- _Problem details_
A single stretch of the material below is to be transcribed exactly, starting at the line with "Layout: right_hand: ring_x" and ending after the line with "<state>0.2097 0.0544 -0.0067".

- _Supplied data_

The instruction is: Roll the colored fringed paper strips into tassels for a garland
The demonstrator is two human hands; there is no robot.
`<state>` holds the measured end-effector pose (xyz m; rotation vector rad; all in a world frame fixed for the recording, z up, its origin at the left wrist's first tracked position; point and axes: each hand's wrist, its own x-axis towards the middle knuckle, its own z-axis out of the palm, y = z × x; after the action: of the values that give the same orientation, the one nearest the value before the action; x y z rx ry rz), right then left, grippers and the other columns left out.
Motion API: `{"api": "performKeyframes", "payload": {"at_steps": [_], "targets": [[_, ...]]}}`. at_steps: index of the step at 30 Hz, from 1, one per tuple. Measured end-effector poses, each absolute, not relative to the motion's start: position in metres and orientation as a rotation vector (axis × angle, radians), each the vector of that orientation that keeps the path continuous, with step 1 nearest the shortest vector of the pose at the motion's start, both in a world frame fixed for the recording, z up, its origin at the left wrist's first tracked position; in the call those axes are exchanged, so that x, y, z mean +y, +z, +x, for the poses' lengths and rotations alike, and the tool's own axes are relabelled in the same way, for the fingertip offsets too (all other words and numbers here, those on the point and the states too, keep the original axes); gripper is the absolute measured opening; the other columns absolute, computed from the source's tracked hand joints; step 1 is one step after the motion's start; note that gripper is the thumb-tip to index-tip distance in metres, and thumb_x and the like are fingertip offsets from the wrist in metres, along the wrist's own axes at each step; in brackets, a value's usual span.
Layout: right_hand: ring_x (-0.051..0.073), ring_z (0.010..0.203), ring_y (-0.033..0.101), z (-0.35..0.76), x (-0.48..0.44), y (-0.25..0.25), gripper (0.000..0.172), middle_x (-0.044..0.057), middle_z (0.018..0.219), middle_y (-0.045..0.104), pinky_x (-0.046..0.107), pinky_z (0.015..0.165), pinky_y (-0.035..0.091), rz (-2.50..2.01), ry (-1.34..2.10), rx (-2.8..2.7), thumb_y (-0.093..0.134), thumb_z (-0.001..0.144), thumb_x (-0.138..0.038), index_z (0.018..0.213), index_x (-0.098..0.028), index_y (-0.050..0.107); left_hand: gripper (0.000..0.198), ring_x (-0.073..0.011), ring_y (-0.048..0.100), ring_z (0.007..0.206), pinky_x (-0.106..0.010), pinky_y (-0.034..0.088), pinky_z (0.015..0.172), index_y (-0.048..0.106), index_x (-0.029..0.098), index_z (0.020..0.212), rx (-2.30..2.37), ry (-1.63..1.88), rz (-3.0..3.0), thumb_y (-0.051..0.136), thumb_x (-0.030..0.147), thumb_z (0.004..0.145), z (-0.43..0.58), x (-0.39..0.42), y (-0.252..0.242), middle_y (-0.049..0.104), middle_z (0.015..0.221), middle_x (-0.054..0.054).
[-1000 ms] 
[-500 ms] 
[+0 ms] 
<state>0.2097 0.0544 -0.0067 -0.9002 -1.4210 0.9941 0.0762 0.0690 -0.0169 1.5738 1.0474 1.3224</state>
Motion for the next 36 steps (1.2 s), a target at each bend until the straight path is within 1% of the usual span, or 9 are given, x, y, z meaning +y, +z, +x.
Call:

- _Your solution_
Layout: right_hand: ring_x (-0.051..0.073), ring_z (0.010..0.203), ring_y (-0.033..0.101), z (-0.35..0.76), x (-0.48..0.44), y (-0.25..0.25), gripper (0.000..0.172), middle_x (-0.044..0.057), middle_z (0.018..0.219), middle_y (-0.045..0.104), pinky_x (-0.046..0.107), pinky_z (0.015..0.165), pinky_y (-0.035..0.091), rz (-2.50..2.01), ry (-1.34..2.10), rx (-2.8..2.7), thumb_y (-0.093..0.134), thumb_z (-0.001..0.144), thumb_x (-0.138..0.038), index_z (0.018..0.213), index_x (-0.098..0.028), index_y (-0.050..0.107); left_hand: gripper (0.000..0.198), ring_x (-0.073..0.011), ring_y (-0.048..0.100), ring_z (0.007..0.206), pinky_x (-0.106..0.010), pinky_y (-0.034..0.088), pinky_z (0.015..0.172), index_y (-0.048..0.106), index_x (-0.029..0.098), index_z (0.020..0.212), rx (-2.30..2.37), ry (-1.63..1.88), rz (-3.0..3.0), thumb_y (-0.051..0.136), thumb_x (-0.030..0.147), thumb_z (0.004..0.145), z (-0.43..0.58), x (-0.39..0.42), y (-0.252..0.242), middle_y (-0.049..0.104), middle_z (0.015..0.221), middle_x (-0.054..0.054).
[-1000 ms] 
[-500 ms] 
[+0 ms] 
<state>0.2097 0.0544 -0.0067 -0.9002 -1.4210 0.9941 0.0762 0.0690 -0.0169 1.5738 1.0474 1.3224</state>

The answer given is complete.